■ **What you are asked to do**
In the entries below, spot each line with the word "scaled" and copy it.

■ **Dataset**
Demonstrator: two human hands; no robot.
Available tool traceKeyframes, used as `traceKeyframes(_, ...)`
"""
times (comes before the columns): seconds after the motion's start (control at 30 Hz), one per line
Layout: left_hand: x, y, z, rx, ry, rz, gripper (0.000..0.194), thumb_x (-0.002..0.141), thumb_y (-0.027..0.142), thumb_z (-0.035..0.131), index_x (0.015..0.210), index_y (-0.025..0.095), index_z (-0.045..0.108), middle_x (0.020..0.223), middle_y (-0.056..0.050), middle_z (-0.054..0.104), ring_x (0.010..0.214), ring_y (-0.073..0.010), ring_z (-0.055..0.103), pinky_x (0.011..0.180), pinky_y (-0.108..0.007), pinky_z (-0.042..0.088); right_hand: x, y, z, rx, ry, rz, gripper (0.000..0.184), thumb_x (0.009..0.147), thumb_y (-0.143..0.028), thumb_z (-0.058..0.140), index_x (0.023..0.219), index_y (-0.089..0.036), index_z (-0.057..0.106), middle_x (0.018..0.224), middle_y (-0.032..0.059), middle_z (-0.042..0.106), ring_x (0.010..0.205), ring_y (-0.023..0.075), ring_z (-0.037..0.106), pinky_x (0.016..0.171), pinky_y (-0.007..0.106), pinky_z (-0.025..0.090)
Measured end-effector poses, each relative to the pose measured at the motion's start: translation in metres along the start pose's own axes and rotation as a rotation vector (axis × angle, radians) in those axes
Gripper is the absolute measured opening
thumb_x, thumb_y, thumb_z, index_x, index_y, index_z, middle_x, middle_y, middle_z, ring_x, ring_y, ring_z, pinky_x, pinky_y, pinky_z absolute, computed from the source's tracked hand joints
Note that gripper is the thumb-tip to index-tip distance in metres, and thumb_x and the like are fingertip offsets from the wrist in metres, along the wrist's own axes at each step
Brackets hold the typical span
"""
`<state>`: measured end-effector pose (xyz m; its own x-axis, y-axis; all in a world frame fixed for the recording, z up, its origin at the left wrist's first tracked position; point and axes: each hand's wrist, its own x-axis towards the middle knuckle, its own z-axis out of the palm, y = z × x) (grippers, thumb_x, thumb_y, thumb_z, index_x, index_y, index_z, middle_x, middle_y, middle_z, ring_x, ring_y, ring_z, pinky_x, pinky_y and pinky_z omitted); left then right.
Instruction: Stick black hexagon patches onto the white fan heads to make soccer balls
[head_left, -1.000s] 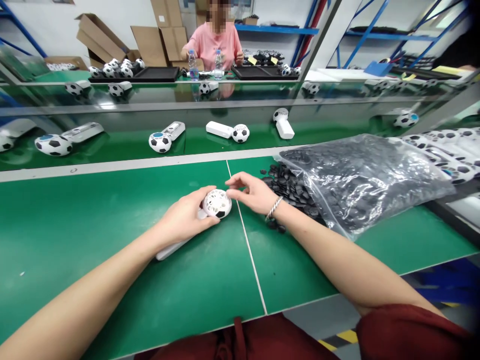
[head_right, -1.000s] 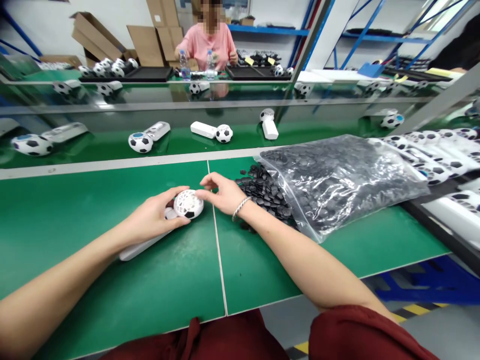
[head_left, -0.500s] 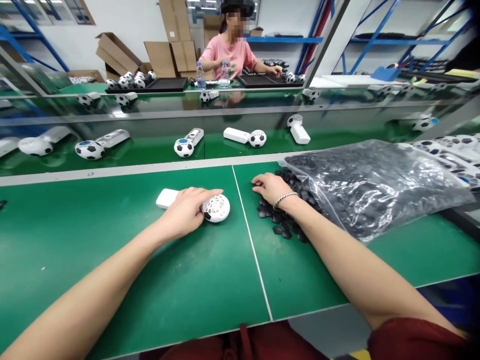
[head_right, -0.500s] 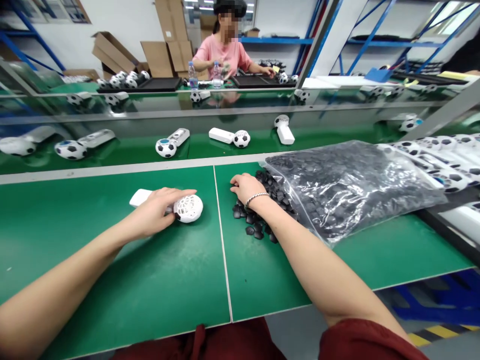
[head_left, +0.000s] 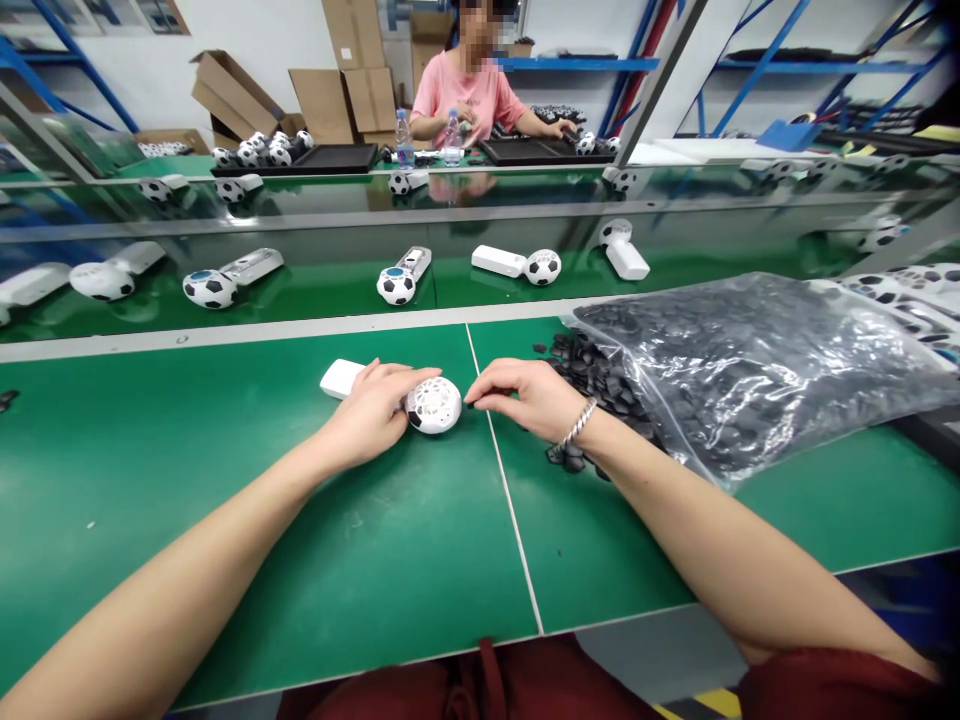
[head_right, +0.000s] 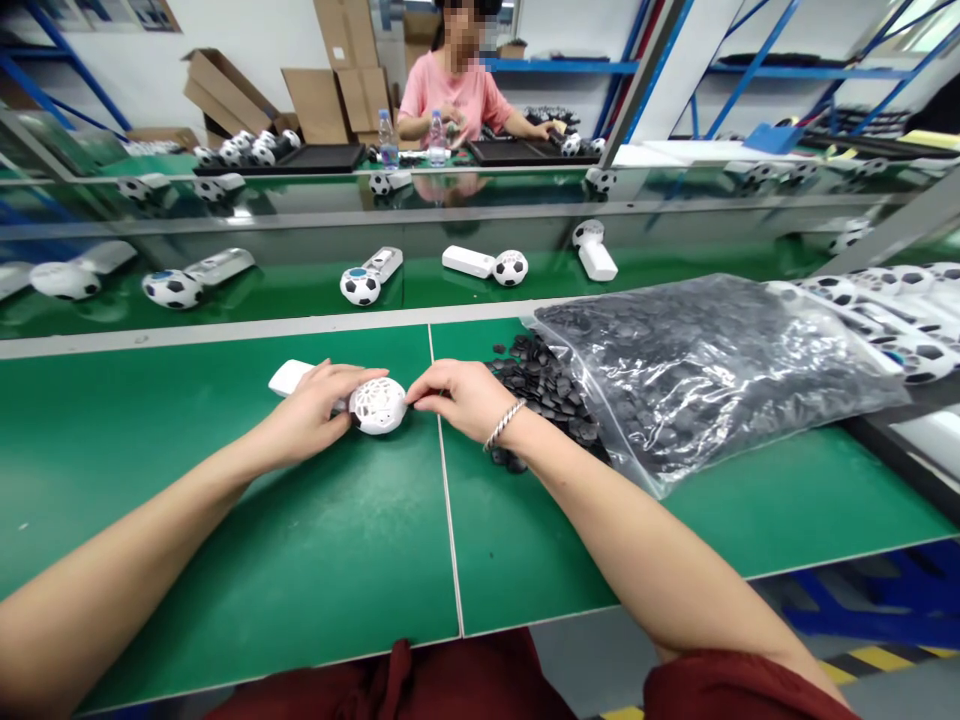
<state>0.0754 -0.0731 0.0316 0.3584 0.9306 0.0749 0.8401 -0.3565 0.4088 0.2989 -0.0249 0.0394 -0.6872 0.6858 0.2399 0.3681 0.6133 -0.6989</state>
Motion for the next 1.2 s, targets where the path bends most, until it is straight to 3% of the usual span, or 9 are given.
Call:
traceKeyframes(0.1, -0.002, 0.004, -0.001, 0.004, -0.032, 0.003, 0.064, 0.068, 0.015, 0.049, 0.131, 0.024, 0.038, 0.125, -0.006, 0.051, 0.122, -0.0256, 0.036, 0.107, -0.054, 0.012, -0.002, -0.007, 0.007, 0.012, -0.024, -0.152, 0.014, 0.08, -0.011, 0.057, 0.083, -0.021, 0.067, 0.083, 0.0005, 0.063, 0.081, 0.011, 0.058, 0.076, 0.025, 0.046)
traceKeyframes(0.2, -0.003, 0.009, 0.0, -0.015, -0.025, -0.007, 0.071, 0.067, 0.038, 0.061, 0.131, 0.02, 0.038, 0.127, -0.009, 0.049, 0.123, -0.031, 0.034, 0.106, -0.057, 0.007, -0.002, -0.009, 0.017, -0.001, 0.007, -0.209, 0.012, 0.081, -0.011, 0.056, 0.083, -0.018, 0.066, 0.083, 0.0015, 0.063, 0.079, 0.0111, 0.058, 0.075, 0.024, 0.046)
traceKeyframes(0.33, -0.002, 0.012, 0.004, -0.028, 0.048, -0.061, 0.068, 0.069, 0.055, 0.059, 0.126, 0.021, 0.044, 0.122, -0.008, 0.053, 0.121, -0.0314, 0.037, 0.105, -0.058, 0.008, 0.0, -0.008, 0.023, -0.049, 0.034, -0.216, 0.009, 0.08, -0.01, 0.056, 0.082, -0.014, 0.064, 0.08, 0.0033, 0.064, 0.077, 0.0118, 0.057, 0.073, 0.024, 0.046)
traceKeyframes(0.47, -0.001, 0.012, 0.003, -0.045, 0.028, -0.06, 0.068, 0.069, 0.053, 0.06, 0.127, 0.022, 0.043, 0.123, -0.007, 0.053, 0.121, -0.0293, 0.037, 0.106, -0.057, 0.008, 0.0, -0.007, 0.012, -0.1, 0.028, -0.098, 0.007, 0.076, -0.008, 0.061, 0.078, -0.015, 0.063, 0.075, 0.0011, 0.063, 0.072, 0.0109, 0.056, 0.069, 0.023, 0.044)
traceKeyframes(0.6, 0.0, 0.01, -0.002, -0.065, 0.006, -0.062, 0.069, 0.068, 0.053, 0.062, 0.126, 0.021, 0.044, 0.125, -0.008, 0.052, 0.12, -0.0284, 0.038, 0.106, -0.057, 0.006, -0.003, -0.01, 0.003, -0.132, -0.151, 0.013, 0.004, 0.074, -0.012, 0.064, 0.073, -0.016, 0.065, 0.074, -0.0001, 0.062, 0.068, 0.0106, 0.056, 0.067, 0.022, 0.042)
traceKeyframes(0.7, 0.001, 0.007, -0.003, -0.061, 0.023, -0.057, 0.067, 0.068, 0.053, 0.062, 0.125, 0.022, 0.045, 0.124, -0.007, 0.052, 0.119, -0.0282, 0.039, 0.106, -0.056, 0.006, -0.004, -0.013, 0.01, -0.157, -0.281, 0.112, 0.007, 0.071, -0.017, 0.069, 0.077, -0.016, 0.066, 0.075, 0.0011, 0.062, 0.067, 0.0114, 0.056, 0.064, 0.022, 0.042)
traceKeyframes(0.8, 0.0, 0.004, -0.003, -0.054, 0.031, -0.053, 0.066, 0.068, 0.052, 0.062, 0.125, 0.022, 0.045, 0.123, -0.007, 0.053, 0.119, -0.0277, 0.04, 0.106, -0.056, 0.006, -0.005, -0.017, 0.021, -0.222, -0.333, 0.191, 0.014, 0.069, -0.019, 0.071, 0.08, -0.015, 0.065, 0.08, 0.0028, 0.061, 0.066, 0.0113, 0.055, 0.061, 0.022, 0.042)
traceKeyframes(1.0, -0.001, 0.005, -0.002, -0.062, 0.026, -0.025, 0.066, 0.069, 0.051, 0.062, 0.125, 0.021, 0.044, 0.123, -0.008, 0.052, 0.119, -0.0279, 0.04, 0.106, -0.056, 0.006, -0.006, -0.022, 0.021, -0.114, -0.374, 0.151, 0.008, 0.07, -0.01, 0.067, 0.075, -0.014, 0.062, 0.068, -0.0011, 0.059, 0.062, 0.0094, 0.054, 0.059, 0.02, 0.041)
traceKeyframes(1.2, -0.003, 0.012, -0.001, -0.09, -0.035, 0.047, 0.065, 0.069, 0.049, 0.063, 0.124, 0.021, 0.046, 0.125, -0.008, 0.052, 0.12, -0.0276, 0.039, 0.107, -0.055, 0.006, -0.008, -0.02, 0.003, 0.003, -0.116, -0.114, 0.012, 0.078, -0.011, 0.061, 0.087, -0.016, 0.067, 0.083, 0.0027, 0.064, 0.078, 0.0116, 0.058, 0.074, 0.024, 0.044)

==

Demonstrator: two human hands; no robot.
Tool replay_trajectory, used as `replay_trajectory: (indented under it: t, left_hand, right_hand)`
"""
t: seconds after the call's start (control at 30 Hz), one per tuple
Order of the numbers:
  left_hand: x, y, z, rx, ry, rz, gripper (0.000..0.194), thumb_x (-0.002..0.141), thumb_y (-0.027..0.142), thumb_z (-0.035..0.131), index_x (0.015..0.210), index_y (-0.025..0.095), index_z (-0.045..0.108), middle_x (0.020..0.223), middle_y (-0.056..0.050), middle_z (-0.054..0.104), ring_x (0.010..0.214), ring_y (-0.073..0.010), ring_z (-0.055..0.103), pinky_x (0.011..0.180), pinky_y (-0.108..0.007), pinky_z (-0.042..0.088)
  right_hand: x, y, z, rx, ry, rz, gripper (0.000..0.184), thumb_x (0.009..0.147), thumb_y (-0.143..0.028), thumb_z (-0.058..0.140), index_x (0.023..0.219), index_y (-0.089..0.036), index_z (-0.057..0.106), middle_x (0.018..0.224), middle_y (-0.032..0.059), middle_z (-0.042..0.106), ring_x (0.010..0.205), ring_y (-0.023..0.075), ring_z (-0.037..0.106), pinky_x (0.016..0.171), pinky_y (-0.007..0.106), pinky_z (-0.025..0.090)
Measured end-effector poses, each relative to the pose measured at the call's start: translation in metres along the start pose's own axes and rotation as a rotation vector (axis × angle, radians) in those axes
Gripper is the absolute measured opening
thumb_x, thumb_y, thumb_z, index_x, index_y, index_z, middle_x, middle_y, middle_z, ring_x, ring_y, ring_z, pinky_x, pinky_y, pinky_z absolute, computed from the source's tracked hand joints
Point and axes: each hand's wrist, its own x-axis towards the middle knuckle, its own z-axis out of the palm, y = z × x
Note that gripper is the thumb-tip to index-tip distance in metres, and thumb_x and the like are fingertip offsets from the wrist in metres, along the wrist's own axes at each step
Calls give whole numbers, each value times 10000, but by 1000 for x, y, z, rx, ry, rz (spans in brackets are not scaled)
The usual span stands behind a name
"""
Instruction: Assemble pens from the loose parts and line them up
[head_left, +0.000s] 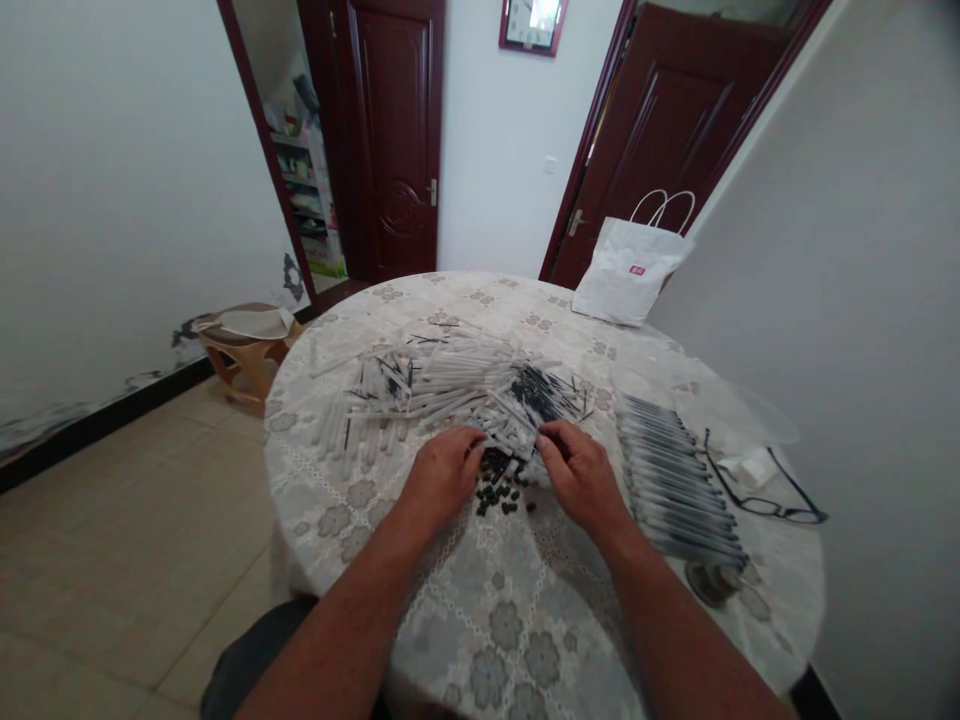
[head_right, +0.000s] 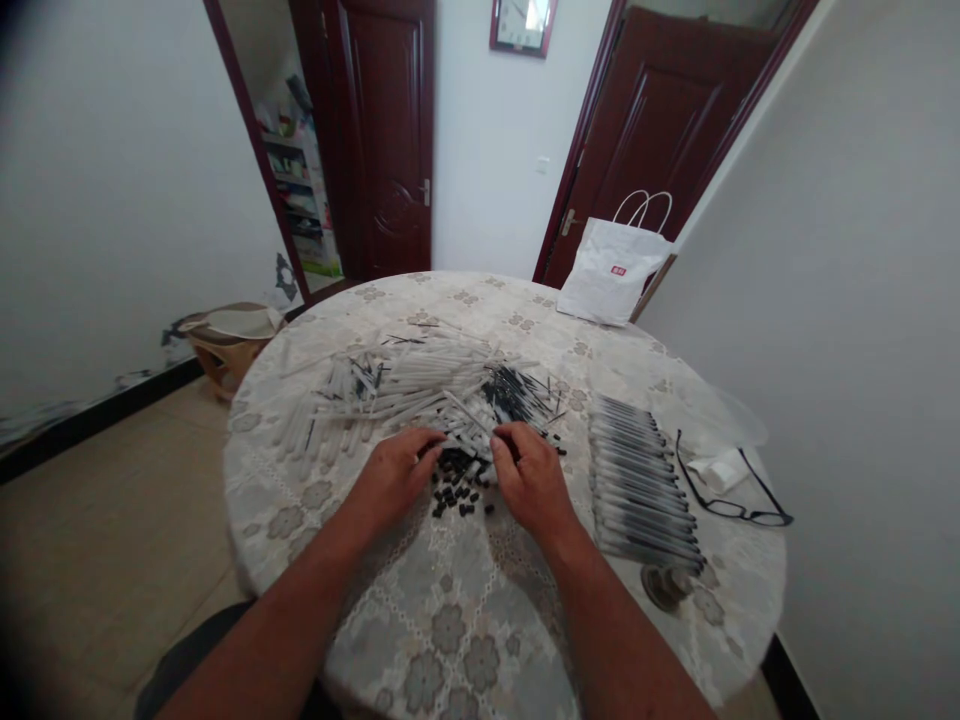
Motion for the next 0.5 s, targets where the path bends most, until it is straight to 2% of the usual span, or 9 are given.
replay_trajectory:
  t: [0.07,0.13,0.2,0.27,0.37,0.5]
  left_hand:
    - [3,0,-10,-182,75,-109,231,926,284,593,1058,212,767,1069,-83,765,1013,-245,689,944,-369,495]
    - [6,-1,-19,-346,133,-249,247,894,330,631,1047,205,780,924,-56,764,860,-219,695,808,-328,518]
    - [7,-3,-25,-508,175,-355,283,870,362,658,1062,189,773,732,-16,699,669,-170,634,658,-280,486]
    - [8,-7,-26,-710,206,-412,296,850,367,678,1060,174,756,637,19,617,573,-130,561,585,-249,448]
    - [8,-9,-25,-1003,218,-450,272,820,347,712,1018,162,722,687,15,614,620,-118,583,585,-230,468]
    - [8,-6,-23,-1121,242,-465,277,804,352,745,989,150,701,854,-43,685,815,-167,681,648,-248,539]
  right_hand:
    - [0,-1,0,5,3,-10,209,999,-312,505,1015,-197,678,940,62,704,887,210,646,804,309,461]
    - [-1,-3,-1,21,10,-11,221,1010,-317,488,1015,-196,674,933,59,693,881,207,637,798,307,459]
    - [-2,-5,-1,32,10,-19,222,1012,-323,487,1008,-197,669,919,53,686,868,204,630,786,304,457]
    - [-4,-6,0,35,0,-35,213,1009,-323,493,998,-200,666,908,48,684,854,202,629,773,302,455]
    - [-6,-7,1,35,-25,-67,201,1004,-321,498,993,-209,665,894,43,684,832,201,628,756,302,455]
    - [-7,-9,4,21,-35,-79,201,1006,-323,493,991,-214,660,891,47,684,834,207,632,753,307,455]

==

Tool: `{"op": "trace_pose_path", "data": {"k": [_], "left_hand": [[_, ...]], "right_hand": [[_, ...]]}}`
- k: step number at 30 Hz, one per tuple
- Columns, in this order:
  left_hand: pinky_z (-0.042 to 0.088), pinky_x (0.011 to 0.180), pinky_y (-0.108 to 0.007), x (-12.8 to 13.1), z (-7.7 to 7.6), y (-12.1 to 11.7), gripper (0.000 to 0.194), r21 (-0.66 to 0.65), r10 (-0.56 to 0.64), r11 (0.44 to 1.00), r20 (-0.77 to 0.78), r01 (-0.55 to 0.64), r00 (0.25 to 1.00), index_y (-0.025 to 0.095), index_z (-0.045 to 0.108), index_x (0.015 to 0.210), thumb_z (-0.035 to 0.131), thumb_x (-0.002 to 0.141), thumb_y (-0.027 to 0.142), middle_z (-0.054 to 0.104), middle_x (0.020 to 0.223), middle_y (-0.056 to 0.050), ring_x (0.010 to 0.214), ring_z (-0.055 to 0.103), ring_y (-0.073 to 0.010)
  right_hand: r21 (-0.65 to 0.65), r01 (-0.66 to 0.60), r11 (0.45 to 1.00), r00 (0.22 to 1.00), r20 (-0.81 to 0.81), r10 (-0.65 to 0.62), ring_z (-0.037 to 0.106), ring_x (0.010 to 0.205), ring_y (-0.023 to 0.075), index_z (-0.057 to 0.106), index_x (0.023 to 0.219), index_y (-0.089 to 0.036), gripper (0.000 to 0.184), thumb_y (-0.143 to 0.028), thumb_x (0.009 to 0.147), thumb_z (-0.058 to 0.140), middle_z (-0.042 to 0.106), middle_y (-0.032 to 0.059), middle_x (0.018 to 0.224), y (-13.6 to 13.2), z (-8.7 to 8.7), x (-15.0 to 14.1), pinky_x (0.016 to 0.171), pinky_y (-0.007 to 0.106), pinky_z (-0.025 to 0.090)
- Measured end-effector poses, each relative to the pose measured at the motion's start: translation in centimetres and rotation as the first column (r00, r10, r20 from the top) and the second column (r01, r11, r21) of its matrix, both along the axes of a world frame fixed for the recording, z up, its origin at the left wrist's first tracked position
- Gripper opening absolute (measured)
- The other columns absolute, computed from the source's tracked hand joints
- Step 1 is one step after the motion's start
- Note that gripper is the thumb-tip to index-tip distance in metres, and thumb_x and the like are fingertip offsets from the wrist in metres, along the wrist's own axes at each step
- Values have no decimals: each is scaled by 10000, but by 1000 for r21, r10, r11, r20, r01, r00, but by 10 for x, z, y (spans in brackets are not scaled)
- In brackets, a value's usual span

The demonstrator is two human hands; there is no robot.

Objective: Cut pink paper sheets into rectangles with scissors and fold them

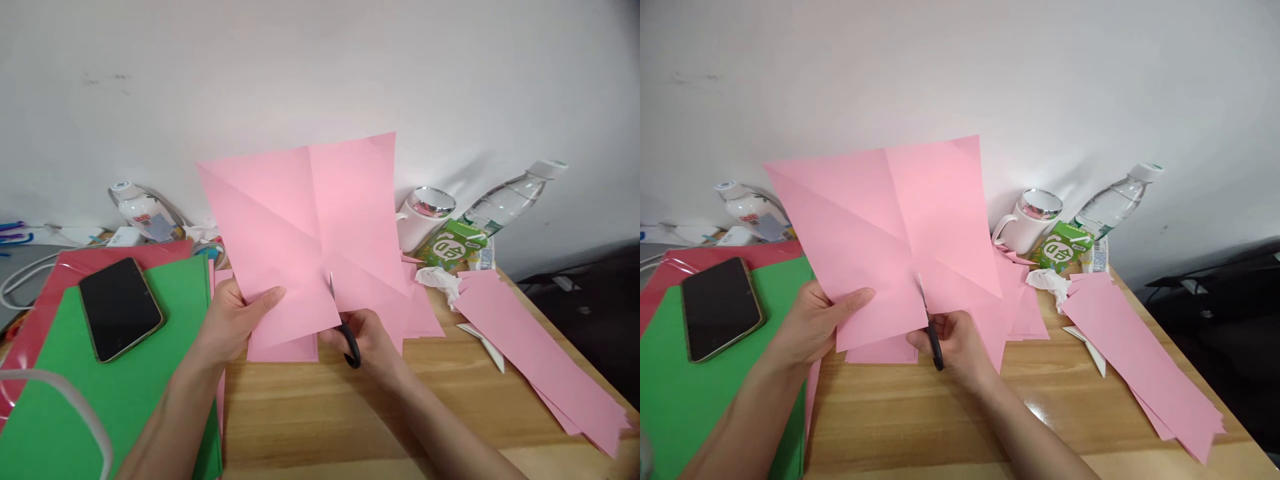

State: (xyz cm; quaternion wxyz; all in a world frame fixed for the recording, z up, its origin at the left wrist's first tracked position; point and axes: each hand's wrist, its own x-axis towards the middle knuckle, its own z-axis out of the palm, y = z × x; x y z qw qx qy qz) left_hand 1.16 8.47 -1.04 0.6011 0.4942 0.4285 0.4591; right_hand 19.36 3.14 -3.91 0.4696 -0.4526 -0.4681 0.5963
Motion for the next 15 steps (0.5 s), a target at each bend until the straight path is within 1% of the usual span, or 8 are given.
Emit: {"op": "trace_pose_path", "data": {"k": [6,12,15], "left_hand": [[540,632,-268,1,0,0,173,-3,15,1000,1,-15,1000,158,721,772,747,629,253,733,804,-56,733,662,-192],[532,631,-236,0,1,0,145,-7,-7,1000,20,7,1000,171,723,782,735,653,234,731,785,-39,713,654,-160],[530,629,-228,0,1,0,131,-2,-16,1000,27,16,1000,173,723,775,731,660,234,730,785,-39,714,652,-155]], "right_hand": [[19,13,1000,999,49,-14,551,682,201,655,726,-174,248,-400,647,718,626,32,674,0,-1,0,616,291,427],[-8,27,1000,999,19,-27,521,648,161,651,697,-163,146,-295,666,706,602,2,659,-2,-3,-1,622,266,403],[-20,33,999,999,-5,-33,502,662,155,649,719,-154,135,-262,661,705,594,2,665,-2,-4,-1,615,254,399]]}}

■ **Task answer**
Calls give whole numbers, each value times 10000, but by 1000 for x, y, z, rx, ry, rz (spans in brackets are not scaled)
- Values have no decimals: each is scaled by 10000, but by 1000 for r21, r10, r11, r20, r01, r00, but by 10 for x, z, y (spans in brackets are not scaled)

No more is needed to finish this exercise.